Bangko Sentral Governor Rafael Buenaventura announced today that as of March 31, 2004, the country’s outstanding external debt approved/registered by the Bangko Sentral stood at US$56.7 billion, reflecting a US$0.7 billion or 1.2 percent decline from the previously reported end-2003 level of US$57.4 billion. On an annual basis, external debt grew by US$1.2 billion or 2.1 percent from the US$55.5 billion figure for end-March 2003.

“Debt with medium to long-term (MLT) maturities continued to account for the bulk of the debt stock at 86.8 percent”, the Governor continued. These loans have a weighted average maturity of 17.3 years in March, from 17.2 years in December reflecting sustained and collaborative efforts of government agencies to lengthen the maturity of new borrowings. MLT public sector accounts had an average maturity of 19.5 years while private sector loans had an average maturity of 11.2 years.

Gross International Reserves of US$16.5 billion as of end-May 2004 represented 2.2 times the level of short-term accounts under the original maturity concept and 1.3 times based on the remaining maturity concept.

The country’s creditor profile remained diversified with official creditors accounting for 45.2 percent of total, followed by foreign holders of bonds and notes at 27.2 percent, and banks and other financial institutions with 20.2 percent.

In terms of currency mix, the country’s external debt remained largely denominated in two currencies: the US Dollar (51.2 percent) and the Japanese Yen (28.6 percent). The rest were in 16 other currencies with the Euro representing 6.9 percent and Special Drawing Rights, 3.6 percent.

Gross disbursements on MLT accounts amounted to more than US$2.5 billion, pertaining largely (96.8 percent) to public sector borrowings. The Government’s budgetary requirements represented 71.3 percent, loans for infrastructure projects - 18.3 percent, and borrowings of government banks for re-lending - 7.2 percent. The balance of 3.2 percent pertained to private sector loans to finance projects in the power, transportation and communication sectors.

While net inflows of more than US$1.3 billion from external debt transactions were realized during the first quarter, the debt stock declined due to availability of more data on residents’ holdings of Philippine debt papers which increased by more than US$2 billion to US$9.076 billion.

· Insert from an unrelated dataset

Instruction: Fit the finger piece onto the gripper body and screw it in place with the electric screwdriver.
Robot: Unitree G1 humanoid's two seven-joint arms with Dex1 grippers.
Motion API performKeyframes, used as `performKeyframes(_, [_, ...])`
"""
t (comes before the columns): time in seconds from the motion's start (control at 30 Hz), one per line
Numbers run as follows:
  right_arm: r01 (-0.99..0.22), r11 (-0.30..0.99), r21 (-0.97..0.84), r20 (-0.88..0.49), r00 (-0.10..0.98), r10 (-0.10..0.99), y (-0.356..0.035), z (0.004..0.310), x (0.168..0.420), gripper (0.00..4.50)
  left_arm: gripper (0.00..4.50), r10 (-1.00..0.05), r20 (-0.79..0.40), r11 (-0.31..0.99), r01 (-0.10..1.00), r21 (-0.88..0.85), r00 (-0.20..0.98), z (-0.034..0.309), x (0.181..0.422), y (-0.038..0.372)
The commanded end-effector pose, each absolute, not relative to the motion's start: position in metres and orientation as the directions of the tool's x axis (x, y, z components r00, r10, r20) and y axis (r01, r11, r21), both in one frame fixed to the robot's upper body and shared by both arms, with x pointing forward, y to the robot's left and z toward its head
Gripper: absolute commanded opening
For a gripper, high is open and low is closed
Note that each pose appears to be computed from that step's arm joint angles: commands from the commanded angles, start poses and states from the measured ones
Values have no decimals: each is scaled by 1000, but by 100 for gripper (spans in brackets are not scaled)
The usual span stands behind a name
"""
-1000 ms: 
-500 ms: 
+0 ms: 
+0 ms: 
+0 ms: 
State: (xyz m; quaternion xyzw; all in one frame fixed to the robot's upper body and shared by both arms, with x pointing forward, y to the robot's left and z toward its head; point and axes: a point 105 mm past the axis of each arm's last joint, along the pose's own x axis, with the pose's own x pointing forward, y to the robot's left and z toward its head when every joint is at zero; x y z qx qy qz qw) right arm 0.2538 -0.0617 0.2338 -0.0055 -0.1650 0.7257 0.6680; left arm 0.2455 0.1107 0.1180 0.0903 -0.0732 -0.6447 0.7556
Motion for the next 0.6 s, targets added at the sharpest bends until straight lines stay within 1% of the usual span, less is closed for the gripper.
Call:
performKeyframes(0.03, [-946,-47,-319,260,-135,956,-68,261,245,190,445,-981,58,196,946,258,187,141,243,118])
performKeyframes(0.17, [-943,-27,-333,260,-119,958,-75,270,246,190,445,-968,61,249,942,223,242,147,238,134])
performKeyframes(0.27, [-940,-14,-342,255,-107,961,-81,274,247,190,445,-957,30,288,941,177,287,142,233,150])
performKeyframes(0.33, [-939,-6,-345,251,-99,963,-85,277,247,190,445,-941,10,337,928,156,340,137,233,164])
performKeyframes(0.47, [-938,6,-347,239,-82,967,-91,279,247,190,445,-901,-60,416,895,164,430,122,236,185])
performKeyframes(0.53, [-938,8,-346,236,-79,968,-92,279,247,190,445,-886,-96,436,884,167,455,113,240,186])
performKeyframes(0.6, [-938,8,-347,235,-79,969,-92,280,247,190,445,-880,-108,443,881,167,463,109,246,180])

In an effort to further improve its database on external debt, the Bangko Sentral expanded the coverage of its survey of resident holdings of Philippine debt papers to include amounts held by the Trust Departments of commercial banks for the account of residents. Pursuant to international practice, said holdings which represent resident-to-resident accounts are excluded from the coverage of external debt. The revision had the effect of reducing the March 2004 external debt stock by US$1.946 billion. Without the revision, external debt rose by US$1.269 billion during the first quarter.